Turning Pre-Trained Vision Transformers into End-to-End Histopathology Whole Slide Image Models for Survival Prediction
Abstract
Conventional whole slide image (WSI) analysis pipelines follow a two-stage process. First, an image encoder, such as a vision transformer (ViT), is used to perform batched offline feature extraction on a series of tiles cropped from the WSI. Second, a multiple instance learning (MIL) model is trained with slide-level labels to obtain task-specific slide embeddings. However, several limitations exist: strong reliance on pre-trained weights of the tile encoder, the absence of receptive fields from the original image, and a lack of task-independent WSI representations.

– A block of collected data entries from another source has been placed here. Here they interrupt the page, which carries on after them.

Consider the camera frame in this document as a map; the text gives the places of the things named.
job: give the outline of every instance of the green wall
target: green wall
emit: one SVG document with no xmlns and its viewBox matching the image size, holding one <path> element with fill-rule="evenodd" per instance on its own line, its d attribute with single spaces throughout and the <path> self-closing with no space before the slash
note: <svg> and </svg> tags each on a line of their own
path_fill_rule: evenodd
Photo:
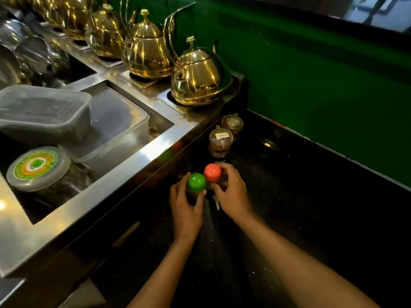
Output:
<svg viewBox="0 0 411 308">
<path fill-rule="evenodd" d="M 160 24 L 195 0 L 133 0 Z M 197 0 L 177 18 L 250 82 L 248 108 L 411 186 L 411 55 L 284 17 Z"/>
</svg>

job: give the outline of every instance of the glass jar
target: glass jar
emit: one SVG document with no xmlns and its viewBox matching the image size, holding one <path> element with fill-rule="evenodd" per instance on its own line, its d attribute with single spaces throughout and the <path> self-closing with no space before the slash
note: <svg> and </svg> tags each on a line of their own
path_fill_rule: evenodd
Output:
<svg viewBox="0 0 411 308">
<path fill-rule="evenodd" d="M 216 158 L 225 158 L 229 154 L 234 140 L 233 134 L 229 130 L 221 128 L 220 125 L 217 125 L 210 133 L 208 139 L 210 140 L 208 151 Z"/>
<path fill-rule="evenodd" d="M 240 131 L 244 127 L 244 121 L 236 114 L 229 114 L 221 119 L 221 127 L 229 130 L 233 134 L 234 141 L 240 138 Z"/>
</svg>

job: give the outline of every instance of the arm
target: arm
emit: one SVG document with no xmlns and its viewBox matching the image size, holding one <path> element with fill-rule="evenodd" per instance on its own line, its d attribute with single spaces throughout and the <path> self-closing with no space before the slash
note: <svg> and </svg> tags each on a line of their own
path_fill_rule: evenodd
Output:
<svg viewBox="0 0 411 308">
<path fill-rule="evenodd" d="M 346 279 L 271 230 L 253 212 L 239 172 L 232 165 L 219 165 L 229 176 L 225 192 L 213 186 L 221 207 L 264 256 L 297 307 L 378 307 Z"/>
<path fill-rule="evenodd" d="M 186 185 L 190 173 L 170 188 L 170 206 L 174 221 L 174 242 L 166 257 L 127 308 L 170 307 L 185 263 L 203 224 L 205 193 L 195 207 L 187 202 Z"/>
</svg>

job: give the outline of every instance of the teapot lid knob
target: teapot lid knob
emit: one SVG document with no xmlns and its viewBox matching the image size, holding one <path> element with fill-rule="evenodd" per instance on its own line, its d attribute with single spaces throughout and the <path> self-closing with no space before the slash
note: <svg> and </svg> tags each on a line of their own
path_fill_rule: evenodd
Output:
<svg viewBox="0 0 411 308">
<path fill-rule="evenodd" d="M 187 43 L 193 43 L 194 41 L 196 40 L 196 38 L 194 37 L 194 36 L 189 36 L 188 38 L 187 38 Z"/>
<path fill-rule="evenodd" d="M 190 48 L 193 48 L 193 42 L 196 40 L 196 38 L 194 36 L 189 36 L 187 38 L 187 43 L 190 43 Z"/>
<path fill-rule="evenodd" d="M 104 3 L 103 8 L 107 11 L 113 10 L 113 7 L 108 3 Z"/>
<path fill-rule="evenodd" d="M 148 19 L 147 19 L 147 16 L 150 14 L 149 11 L 148 11 L 147 9 L 142 9 L 142 10 L 140 11 L 140 14 L 144 16 L 143 24 L 148 24 L 149 21 L 148 21 Z"/>
</svg>

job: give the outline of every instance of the round plastic container
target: round plastic container
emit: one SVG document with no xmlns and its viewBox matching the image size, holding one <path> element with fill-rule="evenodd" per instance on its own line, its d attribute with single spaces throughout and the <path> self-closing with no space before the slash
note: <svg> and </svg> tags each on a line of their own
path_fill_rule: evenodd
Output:
<svg viewBox="0 0 411 308">
<path fill-rule="evenodd" d="M 234 141 L 240 138 L 240 131 L 244 127 L 244 121 L 236 114 L 229 114 L 221 119 L 221 127 L 228 129 L 233 134 Z"/>
<path fill-rule="evenodd" d="M 227 129 L 220 128 L 220 125 L 210 133 L 208 139 L 210 140 L 208 151 L 216 158 L 225 158 L 234 140 L 233 134 Z"/>
<path fill-rule="evenodd" d="M 15 189 L 35 193 L 53 207 L 59 207 L 91 185 L 91 179 L 58 147 L 41 147 L 15 160 L 7 171 Z"/>
</svg>

An ideal improvement would be to develop an end-to-end pre-trained WSI model, but training it from scratch will face challenges such as high training costs and computational complexity. In this work, we deconstruct the key steps of ViT-based pathology image representation and propose a conversion strategy called E2E-ViT, which transforms a vanilla ViT into an end-to-end pre-trained WSI model without introducing additional parameters. E2E-ViT directly inputs the entire tissue region in WSIs to efficiently feed image sequences into the transformer backbone, achieving information interaction from the original receptive fields and generating slide features. Through multiple survival prediction tasks, we demonstrate that transformed pre-trained ViTs outperform two-stage MIL models and slide foundation models (SFM). Our work presents a new end-to-end learning paradigm that provides a promising direction for the next generation of computational pathology models.